In future this design will include automatic data synchronization and backup for long term storage.
Features
The network features a p2p compute runtime with a high bandwidth backbone. The network itself provides discovery, governance and a runtime. The design is such that whatever resource you put in, you get back distributed across the network. It’s global and shared by default. You can buy more resource using tokens but you’ll also get tokens for any requests made to your services.
The network is evolutionary and our goal is to reach 1B nodes with over 10x more services running on the network itself.
Services
The network provides a micro service runtime. Each service can be used as a building block for the next. This layering allows the creation of unique services on a foundation of hundreds of others. This is the microservice architecture pattern used by Google, Netflix, Uber and others which we’re bringing to the masses.
Developers contribute services to the network and build on each others work.
Identity
Most networks being bootstrapped require some form of identity system. Many of these start with base level asymmetric cryptography using public/private key pairs. While we’ll look to use these we believe this system is not enough. Anyone can participate in the network and anyone can generate a public/private key pair. Bad actors will likely cycle these and DDOS the network.
What we propose is a two layer identity system, with layer 1 as the public/private key pair (potentially using SPIFFE) and layer 2 as a reputation based scoring system which over time solidifies your reputation and trusted identity in the network. The longer you exist in the network and participate the more likely it is we can identify you as a trusted party. New participants will be provided some base level access but must either pay to participate or stay on the network long enough to get further access.
The identity system will likely be as follows
- Layer 0 - the node connected to the network
- Layer 1 - the app providing a service to the network
- Layer 2 - the reputation scoring based on node + service
Evolution
No system in nature is static and so we should not expect any technical infrastructure or software to remain static. We believe evolutionary software is far superior to anything else and this in principle needs to be promoted by the underlying runtime on which it runs. The micro network will be an evolutionary system which requires all services run on it to also behave in such a manner.
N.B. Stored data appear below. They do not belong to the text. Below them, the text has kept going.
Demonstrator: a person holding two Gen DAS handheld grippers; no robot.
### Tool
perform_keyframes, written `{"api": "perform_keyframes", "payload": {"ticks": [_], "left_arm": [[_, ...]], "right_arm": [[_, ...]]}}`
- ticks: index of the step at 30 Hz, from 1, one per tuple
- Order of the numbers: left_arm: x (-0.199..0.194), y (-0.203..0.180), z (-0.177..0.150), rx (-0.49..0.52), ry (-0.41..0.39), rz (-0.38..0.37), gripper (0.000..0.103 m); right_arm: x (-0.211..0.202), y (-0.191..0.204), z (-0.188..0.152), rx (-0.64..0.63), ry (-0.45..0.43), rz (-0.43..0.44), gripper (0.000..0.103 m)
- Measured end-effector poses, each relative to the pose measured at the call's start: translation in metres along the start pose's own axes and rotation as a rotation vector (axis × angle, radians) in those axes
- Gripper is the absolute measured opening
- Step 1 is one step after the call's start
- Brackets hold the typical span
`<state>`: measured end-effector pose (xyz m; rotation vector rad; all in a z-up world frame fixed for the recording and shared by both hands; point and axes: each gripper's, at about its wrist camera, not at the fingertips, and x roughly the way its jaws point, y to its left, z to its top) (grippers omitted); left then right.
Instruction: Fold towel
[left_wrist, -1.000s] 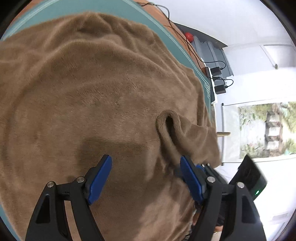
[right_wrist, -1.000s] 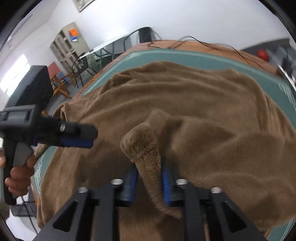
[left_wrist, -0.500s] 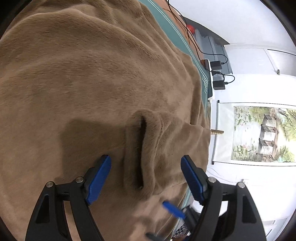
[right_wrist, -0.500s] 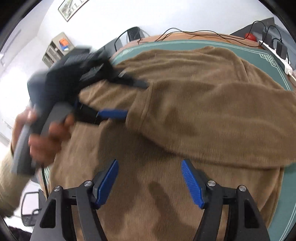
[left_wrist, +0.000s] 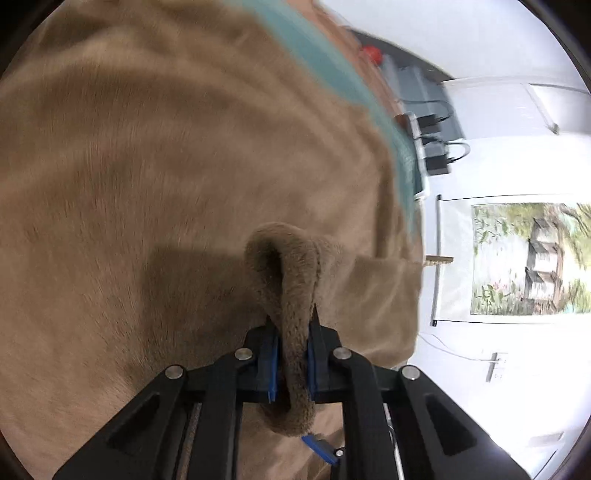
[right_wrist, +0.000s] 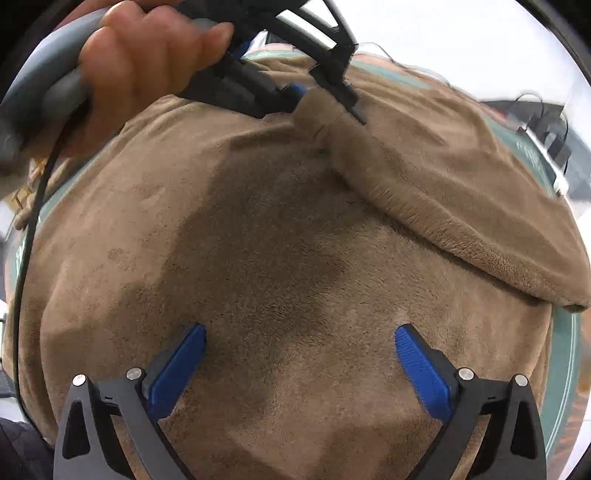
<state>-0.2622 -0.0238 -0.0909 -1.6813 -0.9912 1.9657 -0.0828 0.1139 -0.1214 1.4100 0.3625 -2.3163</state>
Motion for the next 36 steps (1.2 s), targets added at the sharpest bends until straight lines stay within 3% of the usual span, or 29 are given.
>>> {"api": "perform_keyframes", "payload": {"ticks": [5, 9, 14, 16, 19, 20, 21, 25, 27, 31, 36], "left_arm": [[-0.067, -0.019, 0.022, 0.115, -0.168, 0.025, 0.013], [-0.112, -0.006, 0.036, 0.149, -0.263, 0.127, 0.013], [-0.125, 0.040, 0.042, 0.121, -0.246, 0.241, 0.014], [-0.114, 0.058, 0.044, 0.106, -0.197, 0.281, 0.014], [-0.093, 0.081, 0.043, 0.089, -0.145, 0.370, 0.020], [-0.088, 0.088, 0.043, 0.085, -0.137, 0.398, 0.027], [-0.088, 0.092, 0.042, 0.077, -0.144, 0.392, 0.036], [-0.090, 0.100, 0.038, 0.062, -0.163, 0.367, 0.049], [-0.094, 0.099, 0.036, 0.068, -0.177, 0.367, 0.063], [-0.110, 0.101, 0.023, 0.047, -0.221, 0.341, 0.080], [-0.132, 0.120, -0.009, -0.059, -0.274, 0.270, 0.081]], "right_arm": [[0.001, -0.001, -0.003, -0.007, -0.041, -0.004, 0.103], [0.001, -0.001, -0.006, -0.010, -0.106, -0.015, 0.103], [0.002, -0.001, -0.006, -0.009, -0.113, -0.022, 0.103], [-0.002, 0.000, -0.010, -0.009, -0.121, -0.020, 0.103], [-0.005, -0.001, -0.011, -0.009, -0.128, -0.018, 0.103], [-0.004, -0.001, -0.011, -0.010, -0.129, -0.018, 0.103], [-0.004, -0.001, -0.011, -0.011, -0.129, -0.018, 0.103], [-0.004, -0.001, -0.010, -0.012, -0.132, -0.019, 0.103], [-0.004, -0.001, -0.010, -0.011, -0.132, -0.018, 0.103], [-0.004, -0.001, -0.010, -0.010, -0.132, -0.016, 0.103], [-0.006, -0.005, -0.014, -0.007, -0.133, -0.009, 0.103]]}}
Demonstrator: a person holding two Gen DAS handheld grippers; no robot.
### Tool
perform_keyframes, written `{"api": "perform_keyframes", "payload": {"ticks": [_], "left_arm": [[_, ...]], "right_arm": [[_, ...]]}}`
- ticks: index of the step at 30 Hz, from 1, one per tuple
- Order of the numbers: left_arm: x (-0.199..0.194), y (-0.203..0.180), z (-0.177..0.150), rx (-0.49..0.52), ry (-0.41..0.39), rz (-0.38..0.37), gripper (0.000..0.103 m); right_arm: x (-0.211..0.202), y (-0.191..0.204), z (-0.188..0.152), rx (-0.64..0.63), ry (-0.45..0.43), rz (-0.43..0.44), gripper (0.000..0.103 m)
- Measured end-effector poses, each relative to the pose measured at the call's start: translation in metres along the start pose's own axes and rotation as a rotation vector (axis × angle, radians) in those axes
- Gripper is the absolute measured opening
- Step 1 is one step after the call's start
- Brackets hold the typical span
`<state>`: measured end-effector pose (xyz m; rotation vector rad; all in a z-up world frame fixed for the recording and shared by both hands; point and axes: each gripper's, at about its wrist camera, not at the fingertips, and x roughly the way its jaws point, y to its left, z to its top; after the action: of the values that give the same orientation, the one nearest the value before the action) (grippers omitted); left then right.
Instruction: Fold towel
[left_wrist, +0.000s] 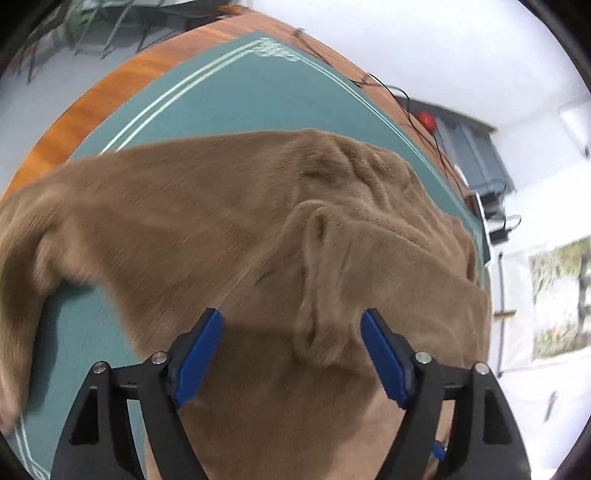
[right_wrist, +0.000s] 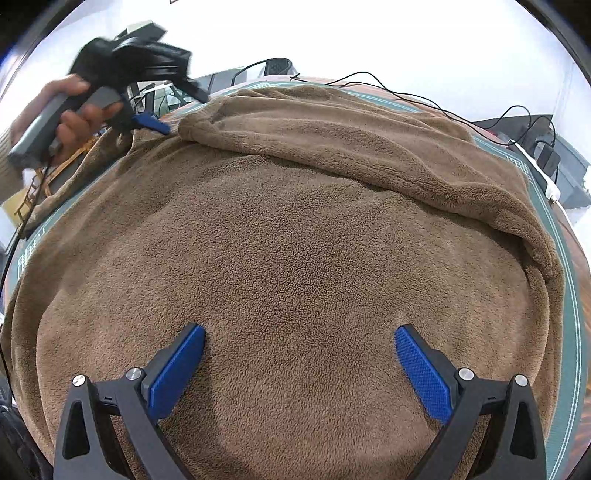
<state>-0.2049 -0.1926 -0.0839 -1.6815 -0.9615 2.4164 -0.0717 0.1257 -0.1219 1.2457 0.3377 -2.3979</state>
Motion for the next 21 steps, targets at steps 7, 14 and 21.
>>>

Software will be downloaded from its public source form. It will then be built and run, all within the same location. Updates to the source will result in periodic generation of new versions of a running service. Previous instantiations will remain for their lifetime or until they die for any unexpectected reason. This is evolution and we believe evolution is the most powerful method for software delivery.
Runtime
While our primary focus is to provide a globally distributed network for micro services this can’t be fully realised without a method of deploying software. It’s important that in the context of creating evolutionary systems we provide a runtime which supports this method of development. The micro runtime is a process management system tightly coupled to the network itself with the ability to run applications from source code.
Developers no longer need be concerned with packaging and shipping their code. If it exists in a public repository it can be deployed to the micro network. We will primarily look to support Git via GitHub as the source of truth. This allows anyone to run a copy of whatever already exists in the network but it also creates a level of trust around completely Open Source Services.
Beyond this, our expectation is to standardise on wasm (web assembly) which lets us provide a universal runtime for any language which supports wasm compilation. We’ll likely provide rudimentary language detection early on to auto-compile wasm binaries. Eliminating another intermediate step for developers to ship software.
Governance
While we can provide an evolutionary network and a runtime which supports such a system, it is very unlikely that such a system can be sustained standalone. Platforms are managed by operators and every system in nature has some form of governance. The micro network will be no different.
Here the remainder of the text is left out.